His debut film Mosaik im Vertrauen (1954/55) was a melancholy mystery about the city of Vienna — and already in its name a step away from narrative filmmaking. With his next three films, Kubelka achieved results never seen before. He could arrange the film footage into sequences of four, six, eight and sixteen frames, and their careful combinations created a unique form reminiscent of music, bearing a rhythm completely unlike what the viewer has been accustomed to. Adebar (1956/57), based on the movements of dancing, was to be an advertisement film for a bar with the same name — but the customer never approved it. Schwechater (1957/58) was intended to be a sophisticated beer commercial, where photographic models drink beer out of champagne flutes, but became a flowing graphical representation of positive and negative images instead. A hysterical portrait commissioned by an artist friend of Kubelka’s, Arnulf Rainer (1958/60) is the culmination of absolute cinema — a film that can be viewed with one’s eyes closed. The film consists of an orchestrated flicker of black and white frames accompanied by organic noise, which Kubelka himself has compared to Niagara Falls.

Unsere Afrikareise (1961–1966) is a tragicomic portrayal of a hunting trip. While working on it for five years, Kubelka learnt by heart the three hours of 16 mm film footage he had shot, as well as 18 hours of sound tape. This resulted in one of the most stunning achievements in the history of cinema: a seamless synthesis of image and sound that resembles nothing we have seen before. “Kubelka’s cinema is like a piece of crystal, or some other object of nature,” Jonas Mekas commented after viewing the film. “It doesn’t look like it was produced by man. One could easily conceive that is was picked up from amongst the organic treasures of nature.”

In Pause! (1977) Kubelka continued his collaboration with Arnulf Rainer. This time they centred on the “face art” of the artist. The ghostly Dichtung und Wahrheit (2003) is Kubelka’s latest film. Kubelka has described a change in his thinking. He no longer regards himself as the perfectionist craftsman, but more a hunter-gatherer. Created out of footage taken from three different advertisement films, the film opens a new and surprising chapter in Kubelka’s filmmaking.

In 1964, Kubelka founded the Austrian Film Museum together with Peter Konlechner, and worked as its programmer until 2001. In 1970, he founded the legendary Anthology Film Archive with Stan Brakhage, P. Adams Sitney and Jonas Mekas. At Kubelka’s initiative, Anthology gave birth to the collection of “the most important films in the world”, Essential Cinema, which is still considered the most significant international collection of experimental film in the world.
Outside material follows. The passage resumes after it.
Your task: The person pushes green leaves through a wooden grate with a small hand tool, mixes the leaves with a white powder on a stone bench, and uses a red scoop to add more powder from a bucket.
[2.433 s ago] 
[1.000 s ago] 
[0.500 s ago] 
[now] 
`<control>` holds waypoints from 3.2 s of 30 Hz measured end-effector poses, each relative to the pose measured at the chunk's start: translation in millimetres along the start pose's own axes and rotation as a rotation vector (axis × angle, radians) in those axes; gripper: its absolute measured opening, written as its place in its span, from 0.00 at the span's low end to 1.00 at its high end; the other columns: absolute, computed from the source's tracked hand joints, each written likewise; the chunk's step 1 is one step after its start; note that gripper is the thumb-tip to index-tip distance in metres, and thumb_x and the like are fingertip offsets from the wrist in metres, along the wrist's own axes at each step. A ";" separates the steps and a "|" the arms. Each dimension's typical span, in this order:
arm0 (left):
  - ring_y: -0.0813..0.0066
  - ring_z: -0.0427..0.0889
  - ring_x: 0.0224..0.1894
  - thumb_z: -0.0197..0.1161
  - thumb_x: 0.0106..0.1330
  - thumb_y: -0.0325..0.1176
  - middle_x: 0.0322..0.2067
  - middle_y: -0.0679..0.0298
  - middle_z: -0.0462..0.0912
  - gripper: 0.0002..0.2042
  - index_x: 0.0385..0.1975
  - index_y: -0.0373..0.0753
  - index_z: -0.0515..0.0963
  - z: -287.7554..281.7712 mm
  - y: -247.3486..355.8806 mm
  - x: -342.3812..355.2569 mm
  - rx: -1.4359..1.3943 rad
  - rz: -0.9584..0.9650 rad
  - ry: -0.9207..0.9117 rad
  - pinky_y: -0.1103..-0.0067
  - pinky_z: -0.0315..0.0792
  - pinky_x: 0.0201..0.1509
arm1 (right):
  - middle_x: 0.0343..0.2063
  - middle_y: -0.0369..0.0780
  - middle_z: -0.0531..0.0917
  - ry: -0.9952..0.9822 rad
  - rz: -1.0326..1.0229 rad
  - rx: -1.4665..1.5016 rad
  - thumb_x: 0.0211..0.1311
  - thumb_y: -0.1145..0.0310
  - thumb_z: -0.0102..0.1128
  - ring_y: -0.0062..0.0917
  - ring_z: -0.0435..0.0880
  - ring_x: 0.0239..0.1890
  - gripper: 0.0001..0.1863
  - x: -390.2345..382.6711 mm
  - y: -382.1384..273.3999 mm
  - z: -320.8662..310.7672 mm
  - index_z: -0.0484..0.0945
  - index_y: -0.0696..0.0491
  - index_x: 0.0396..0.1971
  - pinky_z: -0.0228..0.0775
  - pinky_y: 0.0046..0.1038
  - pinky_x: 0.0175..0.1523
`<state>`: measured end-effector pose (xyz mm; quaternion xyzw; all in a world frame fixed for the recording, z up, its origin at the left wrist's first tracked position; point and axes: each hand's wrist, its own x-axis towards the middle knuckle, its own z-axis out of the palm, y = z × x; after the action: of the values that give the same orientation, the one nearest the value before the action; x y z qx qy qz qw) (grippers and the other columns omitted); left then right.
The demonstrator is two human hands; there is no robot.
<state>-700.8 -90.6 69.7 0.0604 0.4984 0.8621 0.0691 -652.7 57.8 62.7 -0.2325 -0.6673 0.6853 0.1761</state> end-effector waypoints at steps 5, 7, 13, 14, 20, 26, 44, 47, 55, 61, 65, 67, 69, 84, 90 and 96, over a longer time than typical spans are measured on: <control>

An interesting part of Kubelka’s art is his focus on cooking — on both theoretical and practical levels. “Cooking is the oldest and the most important form of art,” Kubelka has commented. He has lectured about the art of cooking on various occasions, and has organised practical workshops for art students on the theme of “Non-Industrial Film — Non-Industrial Cuisine”. Avanto climaxes on Sunday with Kubelka’s lecture/performance entitled The Edible Metaphor: Cooking, the Mother of Religion, Art and Science, combining the art of filmmaking with culinarism.

Avanto is proud to screen the entire filmography of Peter Kubelka. Although it is only 63 minutes in duration, it is an extraordinarily intense cinematic experience.

Mika Taanila

Peter Kubelka
Mosaik im Vertrauen (1954/55, 16’30’’)
Adebar (1956/57, 1’30’’)
Schwechater (1957/58, 1’)
Arnulf Rainer (1958/60, 6’30’’)
Unsere Afrikareise (1961–1966, 12’30’’)
Pause! (1977, 11’45’’)
Dichtung und Wahrheit (2003, 13’)
Total duration: 63 minutes.

Orion on Friday, 16 November at 8:30 pm,
with a lecture by Peter Kubelka the total duration of the screening will be approximately 150 minutes. The second screening on Saturday, 17 November at 9 pm will also be presented by Peter Kubelka, but without the lecture.

Peter Kubelka’s lecture/performance The Edible Metaphor: Cooking, the Mother of Religion, Art and Science
Kiasma Theatre on Sunday, 18 November from 4 pm to 8 pm.